Mark Hertsgaard: Fair financed. What was the fourth?
Mohamed Adow: Fast, fair, financed and a feminist transition.
Mark Hertsgaard: Love it. That’s great. All right, we have three minutes, so I’m going to ask for very quick answers to this last question. It comes from a good friend and colleague of mine in San Francisco who writes on public health for the San Francisco Chronicle. He says, what about this increasing debate about the possible role of expanding nuclear energy around the world as a response to the climate crisis. Who wants to jump in on that?

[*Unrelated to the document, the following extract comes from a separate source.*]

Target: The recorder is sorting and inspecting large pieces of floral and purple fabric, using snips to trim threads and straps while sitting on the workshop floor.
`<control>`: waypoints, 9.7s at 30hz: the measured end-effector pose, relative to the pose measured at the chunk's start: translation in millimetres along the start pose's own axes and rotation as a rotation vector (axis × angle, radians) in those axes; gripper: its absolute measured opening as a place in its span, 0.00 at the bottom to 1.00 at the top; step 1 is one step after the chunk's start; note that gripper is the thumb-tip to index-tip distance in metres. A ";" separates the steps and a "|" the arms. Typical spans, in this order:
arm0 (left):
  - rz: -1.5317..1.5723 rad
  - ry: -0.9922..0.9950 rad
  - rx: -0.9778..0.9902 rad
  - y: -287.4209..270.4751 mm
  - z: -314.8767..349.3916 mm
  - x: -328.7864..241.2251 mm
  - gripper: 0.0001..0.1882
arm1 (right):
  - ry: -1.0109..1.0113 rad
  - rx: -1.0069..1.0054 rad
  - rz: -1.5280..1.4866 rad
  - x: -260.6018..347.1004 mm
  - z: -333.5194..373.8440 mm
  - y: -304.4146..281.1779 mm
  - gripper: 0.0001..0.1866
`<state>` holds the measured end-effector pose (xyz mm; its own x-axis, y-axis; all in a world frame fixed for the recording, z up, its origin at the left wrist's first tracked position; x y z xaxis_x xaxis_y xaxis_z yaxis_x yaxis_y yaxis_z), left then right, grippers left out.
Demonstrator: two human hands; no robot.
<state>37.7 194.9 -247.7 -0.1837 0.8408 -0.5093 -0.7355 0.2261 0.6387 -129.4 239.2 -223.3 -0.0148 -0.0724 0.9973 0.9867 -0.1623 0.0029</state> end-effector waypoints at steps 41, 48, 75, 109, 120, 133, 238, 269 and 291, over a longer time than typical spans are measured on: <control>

Bill McKibben: If you’ve got, if you happen to be in a country with unlimited amounts of money, then it’s, you know, then it’s a workable idea. But I think Fiona could probably provide the latest update for what the latest figures for the UK’s nuclear power plant there on the coast is going to be, and perhaps even then divide it by the number of wind turbines and solar panels that that would build.

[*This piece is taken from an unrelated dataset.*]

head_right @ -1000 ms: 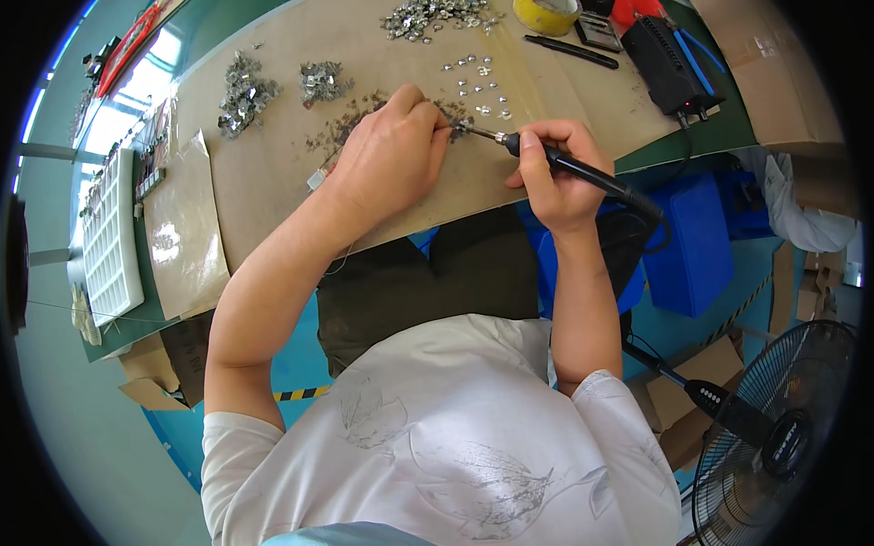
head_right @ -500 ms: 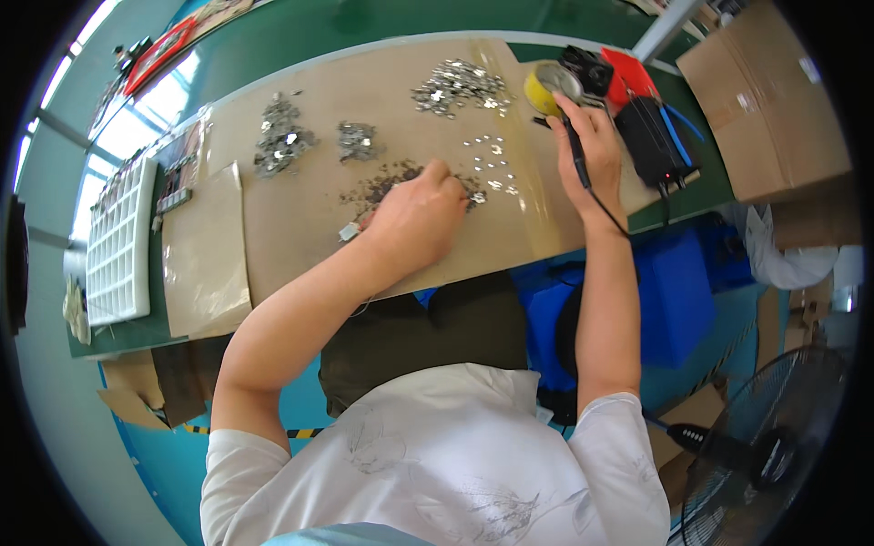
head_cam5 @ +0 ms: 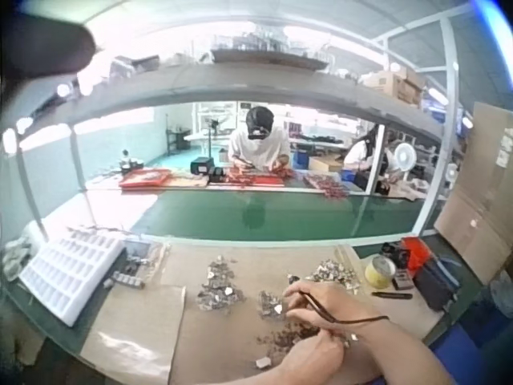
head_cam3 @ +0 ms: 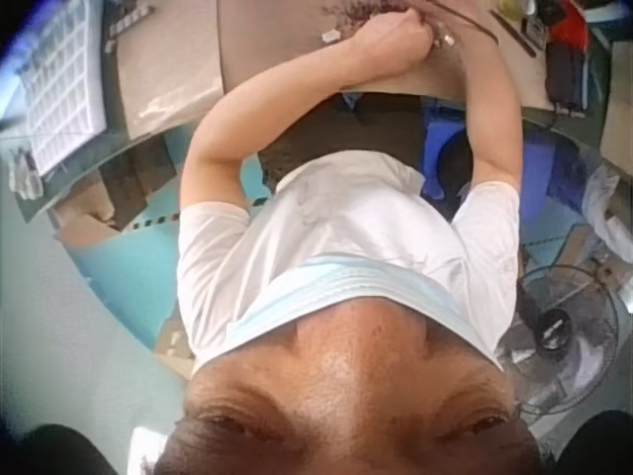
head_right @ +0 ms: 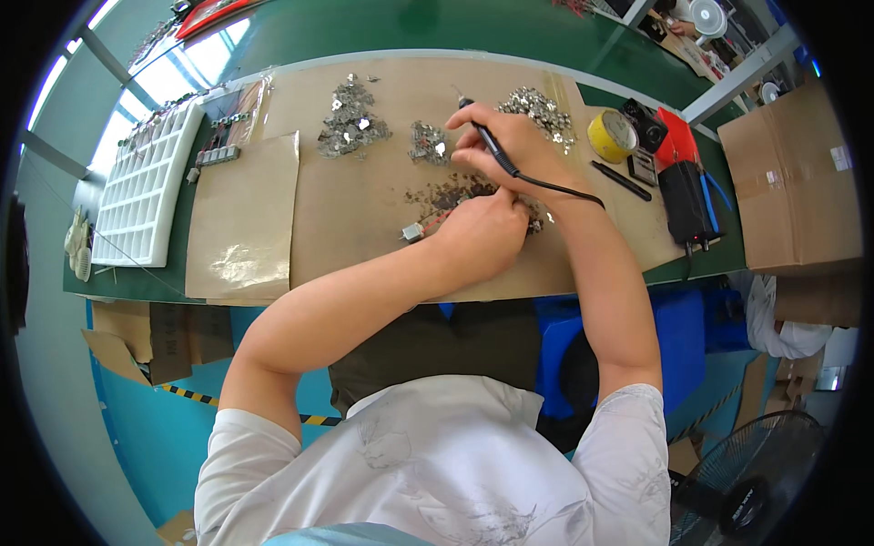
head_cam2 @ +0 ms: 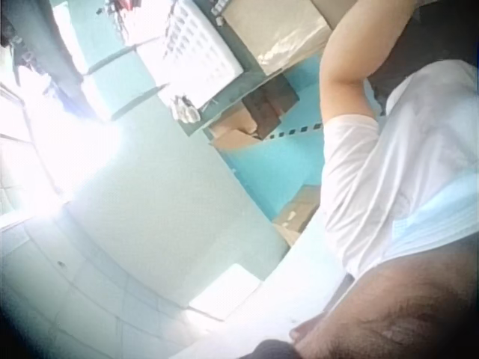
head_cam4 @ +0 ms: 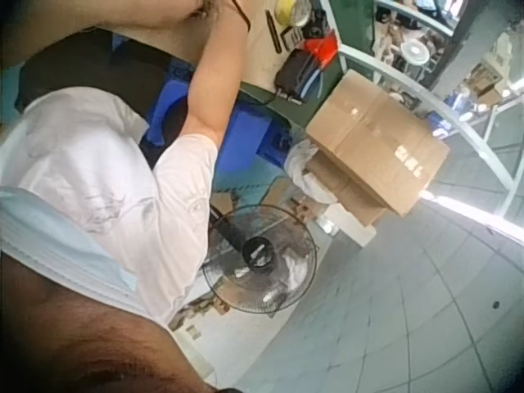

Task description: Soldering small electronic components onto a wire assembly at a factory workbench.

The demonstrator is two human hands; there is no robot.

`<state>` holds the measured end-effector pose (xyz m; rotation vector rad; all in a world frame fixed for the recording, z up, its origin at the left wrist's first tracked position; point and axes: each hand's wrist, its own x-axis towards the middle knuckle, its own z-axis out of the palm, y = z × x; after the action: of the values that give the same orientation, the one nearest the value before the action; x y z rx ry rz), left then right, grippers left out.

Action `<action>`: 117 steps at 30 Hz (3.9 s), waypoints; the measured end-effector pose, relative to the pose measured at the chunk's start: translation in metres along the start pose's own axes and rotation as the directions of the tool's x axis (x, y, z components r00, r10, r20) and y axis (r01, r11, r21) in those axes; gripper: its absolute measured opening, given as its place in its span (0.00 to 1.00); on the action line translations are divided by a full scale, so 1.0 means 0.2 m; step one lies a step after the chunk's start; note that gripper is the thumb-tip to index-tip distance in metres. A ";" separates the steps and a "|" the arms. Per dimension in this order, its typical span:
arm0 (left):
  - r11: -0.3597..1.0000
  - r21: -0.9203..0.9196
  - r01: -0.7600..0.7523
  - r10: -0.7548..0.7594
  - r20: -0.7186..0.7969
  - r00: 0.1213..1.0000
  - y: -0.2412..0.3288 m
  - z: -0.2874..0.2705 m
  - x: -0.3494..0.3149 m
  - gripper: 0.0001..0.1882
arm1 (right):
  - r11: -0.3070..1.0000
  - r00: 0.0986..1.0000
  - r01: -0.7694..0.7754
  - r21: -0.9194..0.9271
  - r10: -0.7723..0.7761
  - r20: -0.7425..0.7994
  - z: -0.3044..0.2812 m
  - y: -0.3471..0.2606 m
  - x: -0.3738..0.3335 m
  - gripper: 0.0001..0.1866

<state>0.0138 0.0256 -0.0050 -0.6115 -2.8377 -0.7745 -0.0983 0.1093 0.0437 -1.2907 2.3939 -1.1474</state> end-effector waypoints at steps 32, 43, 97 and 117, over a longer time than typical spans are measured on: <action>0.929 0.348 0.128 -0.225 0.254 0.941 0.06 -0.54 0.01 0.15 | 0.999 0.553 0.023 0.029 0.011 -0.833 0.14 0.16 -0.63 0.19; 0.921 0.259 0.292 -0.341 0.171 0.924 -0.17 -0.52 -0.05 0.09 | 0.988 0.523 0.122 -0.093 -0.144 -0.840 0.11 0.14 -0.61 0.19; 0.412 0.391 0.823 -0.415 -0.723 0.552 -1.38 -1.15 -1.03 0.14 | 0.937 0.810 0.111 -0.331 -0.278 -0.516 0.12 0.02 -0.64 0.20; 0.771 -0.397 0.498 -0.626 -0.617 0.476 -0.78 -1.22 -0.88 0.16 | 0.942 0.825 0.124 -0.312 -0.273 -0.496 0.13 0.06 -0.60 0.20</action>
<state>0.1143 -0.2842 0.0923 0.6054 -2.1601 -1.0453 -0.0198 0.1926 -0.0046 -1.4930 2.9563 -1.4412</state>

Fiona Harvey: Yeah, it is, as Bill says, it’s very expensive. I’m not sure what the latest estimate is, because it goes up all the time. It’s 10s of billions. And that doesn’t include the fact that, you know, the government effectively underwrites the production of energy from it. It underwrites the the cleanup at the end, the storage of the nuclear waste and so on. So, yeah, it is. It’s, it’s very expensive. It’s as just as as we see renewables getting cheaper all the time, we say we see nuclear continuing to get more expensive. Does that mean you should rule it out? I’m just not sure that we have the luxury of ruling out anything at this stage of the climate crisis. So you know, if there are countries that are going for it, are we to say stop?

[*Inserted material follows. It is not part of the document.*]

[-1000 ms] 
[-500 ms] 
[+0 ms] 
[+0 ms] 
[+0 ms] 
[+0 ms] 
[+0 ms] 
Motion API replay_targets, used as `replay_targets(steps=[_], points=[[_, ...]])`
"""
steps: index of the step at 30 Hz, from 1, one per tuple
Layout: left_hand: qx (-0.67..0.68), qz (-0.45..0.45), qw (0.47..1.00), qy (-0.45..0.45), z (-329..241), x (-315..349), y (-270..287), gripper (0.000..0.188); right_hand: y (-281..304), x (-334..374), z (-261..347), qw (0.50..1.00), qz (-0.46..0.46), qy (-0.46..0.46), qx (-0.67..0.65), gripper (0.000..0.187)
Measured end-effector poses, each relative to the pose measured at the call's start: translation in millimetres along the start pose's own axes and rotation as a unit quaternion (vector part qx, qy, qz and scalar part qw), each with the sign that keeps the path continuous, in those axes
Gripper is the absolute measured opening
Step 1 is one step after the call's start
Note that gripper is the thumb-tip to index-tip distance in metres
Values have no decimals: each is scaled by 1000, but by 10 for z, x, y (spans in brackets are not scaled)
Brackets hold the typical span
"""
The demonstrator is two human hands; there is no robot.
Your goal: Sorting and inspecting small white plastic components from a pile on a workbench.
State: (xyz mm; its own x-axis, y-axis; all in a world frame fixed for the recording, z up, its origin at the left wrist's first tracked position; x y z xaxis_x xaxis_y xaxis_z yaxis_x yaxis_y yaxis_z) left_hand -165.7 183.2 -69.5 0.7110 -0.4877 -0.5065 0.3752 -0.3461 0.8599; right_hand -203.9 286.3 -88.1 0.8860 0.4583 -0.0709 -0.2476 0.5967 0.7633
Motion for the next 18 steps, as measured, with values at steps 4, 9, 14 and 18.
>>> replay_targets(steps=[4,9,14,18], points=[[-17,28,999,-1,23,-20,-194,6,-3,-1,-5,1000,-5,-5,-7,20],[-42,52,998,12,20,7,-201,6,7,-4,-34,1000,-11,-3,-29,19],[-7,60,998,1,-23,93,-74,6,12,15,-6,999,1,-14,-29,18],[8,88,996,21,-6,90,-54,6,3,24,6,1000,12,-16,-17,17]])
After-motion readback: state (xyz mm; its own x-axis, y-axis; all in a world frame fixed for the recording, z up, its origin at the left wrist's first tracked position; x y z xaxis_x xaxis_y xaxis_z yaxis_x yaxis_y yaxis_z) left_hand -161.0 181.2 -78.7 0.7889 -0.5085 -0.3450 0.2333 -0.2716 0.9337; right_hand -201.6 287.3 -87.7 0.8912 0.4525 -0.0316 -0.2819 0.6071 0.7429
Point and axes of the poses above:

Mark Hertsgaard: I’m afraid we have to leave it there. We’re at the top of the hour. I want to thank very, very fondly, our three colleagues today on this panel, truly an all star panel, Muhamad Adow with Power Shift Africa, Fiona Harvey with The Guardian, Bill McKibben, the first winner of the Covering Climate Now Lifetime Achievement Award in journalism. Those of you who are watching, please do sign up for the newsletters here at Covering Climate Now get in touch with us at editors at covering climate now with your questions, your suggestions. If you haven’t joined us, please do join us. It really matters that journalists on the climate beat have a sense of community. That’s a lot of what we try to do here at covering climate now to help all of us continue to do the best possible coverage of the defining story of our time. And with that, on behalf of Covering Climate Now, I’m Mark Hertsgaard, wishing you all a pleasant day.